结果(第2页)
她等了很久。等到水凉了。她拿起那杯水,喝了一口。凉的。她从来没有喝过凉的那杯。一直都是温的。她坐在那里,手里捧着那杯凉水,想着夏芷安。想着她第一次敲她的门,手里拎着两杯咖啡,说“今天想吃什么,我带”。想着她坐在沙发上给她念书,声音哑了也不停。想着她在走廊里喊“我走了”,她应了一声“嗯”。那是她最后一次听见她的声音。她不知道那是最后一次。她应该多说一点的。她应该说的。
她站起来,把凉掉的水倒进水池里,洗了杯子,放回原处。然后她走到窗边,推开窗户。风从外面灌进来,凉飕飕的。她站在那里,听着外面的声音。车声,人声,风声。还有别的声音。很远,很轻,像有人在走路。从电梯口走过来,十三步。她站在那里,听了很久。久到那些声音都散了,久到只剩下风的声音。她知道她要做什么了。
第二天早上,她去局里找颜雪时。颜雪时在办公室,面前摊着一堆材料,烟灰缸里插满了烟头。看见她进来,他站起来。
“带我去找他们。”黎妘硒说。
颜雪时看着她。她的脸很白,嘴唇没有血色,眼睛下面是青黑色的。她站在那里,很瘦,很直,像一棵被风吹了很久但没有倒的树。
“你知道他们在哪里?”
“我知道他们所有的东西。交易记录,名单,据点。所有你们想知道的。”她的声音很平,平得像在说一件和自己无关的事。“我带你们去。”
颜雪时看着她,看了很久。他认识她快一年了。他知道她是那种人——决定了的事情,不会改。
“走。”他说。
他们去了很多地方。黎妘硒坐在副驾上,给颜雪时指路。左转,右转,直行,第二个路口进巷子。她的声音很稳,每个字都很清楚。她看不见路,但她记得。每一条路,每一个路口,每一个转弯。那些路在她脑子里,像一张地图,刻了很多年。她以为她不会再走这些路了。她以为她已经逃出来了。但她没有。她从来没有真正逃出来过。她只是躲着,躲了很久,躲到夏芷安来了,躲到夏芷安死了。

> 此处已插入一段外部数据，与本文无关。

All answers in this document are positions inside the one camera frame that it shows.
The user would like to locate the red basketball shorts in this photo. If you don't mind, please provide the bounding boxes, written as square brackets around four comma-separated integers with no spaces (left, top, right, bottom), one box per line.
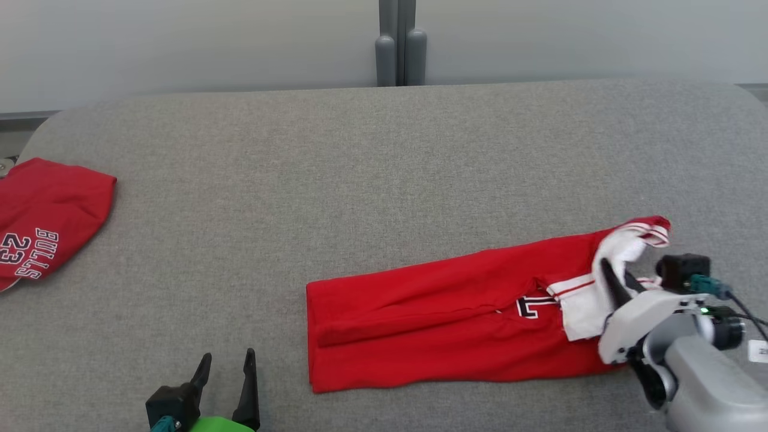
[0,157,117,293]

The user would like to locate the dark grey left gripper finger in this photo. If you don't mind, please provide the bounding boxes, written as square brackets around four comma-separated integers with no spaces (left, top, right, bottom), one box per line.
[232,348,261,431]
[191,353,213,400]

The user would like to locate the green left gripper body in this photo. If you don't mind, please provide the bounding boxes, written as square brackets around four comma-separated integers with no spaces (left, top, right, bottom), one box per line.
[189,416,257,432]

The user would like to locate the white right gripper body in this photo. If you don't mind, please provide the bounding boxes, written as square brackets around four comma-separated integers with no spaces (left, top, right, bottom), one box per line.
[598,290,700,365]

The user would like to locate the thin black cable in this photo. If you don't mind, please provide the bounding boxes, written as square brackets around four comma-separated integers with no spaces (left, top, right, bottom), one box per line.
[711,306,768,344]

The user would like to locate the grey fabric sofa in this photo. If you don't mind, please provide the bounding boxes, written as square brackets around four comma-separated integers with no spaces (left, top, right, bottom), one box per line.
[0,78,768,432]

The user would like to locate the grey metal partition post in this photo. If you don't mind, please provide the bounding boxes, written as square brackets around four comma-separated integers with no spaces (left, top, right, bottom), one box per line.
[375,0,428,87]

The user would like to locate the red white-trimmed basketball jersey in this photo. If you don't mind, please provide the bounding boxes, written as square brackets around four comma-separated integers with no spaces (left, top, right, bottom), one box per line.
[306,216,671,394]

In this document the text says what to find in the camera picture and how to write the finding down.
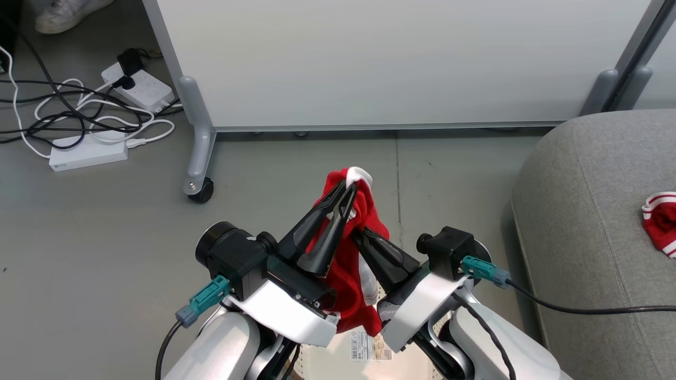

他们去了第一个地方。是一个仓库,在城郊。黎妘硒没有下车,她坐在车里等。颜雪时带人进去了。出来的时候,他手里拿着一个箱子。
“找到了。”他说。
他们去了第二个地方。是一个小区,在城北。黎妘硒下了车,走到一栋楼前面。她上了三楼,走到一扇门前,从口袋里掏出一把钥匙。钥匙很旧,边缘磨白了。她插进去,拧了一下,门开了。
房间很小,一张床,一张桌子,一个书架。桌上放着一台笔记本电脑,旁边叠着一沓文件。书架上的书不多,但每一本都很旧,翻过很多遍。她站在门口,没有进去。
“都在这里。”她说。
颜雪时走进去,翻了翻那些文件。他的表情变了。那些东西够他们查很久,够把那个组织连根拔起。他把文件装进箱子,把电脑合上,走出来。
“还有吗?”他问。
“还有一个。”黎妘硒说。“最后一个。”
他们上了车。黎妘硒坐在副驾上,给颜雪时指路。车开了很久,从城市开到郊区,从郊区开到荒地。路越来越窄,越来越颠。窗外的风带着铁锈和灰尘的味道。黎妘硒知道这个地方。她来过。很久以前,在她还看得见的时候。那是她最后一次看见东西的地方。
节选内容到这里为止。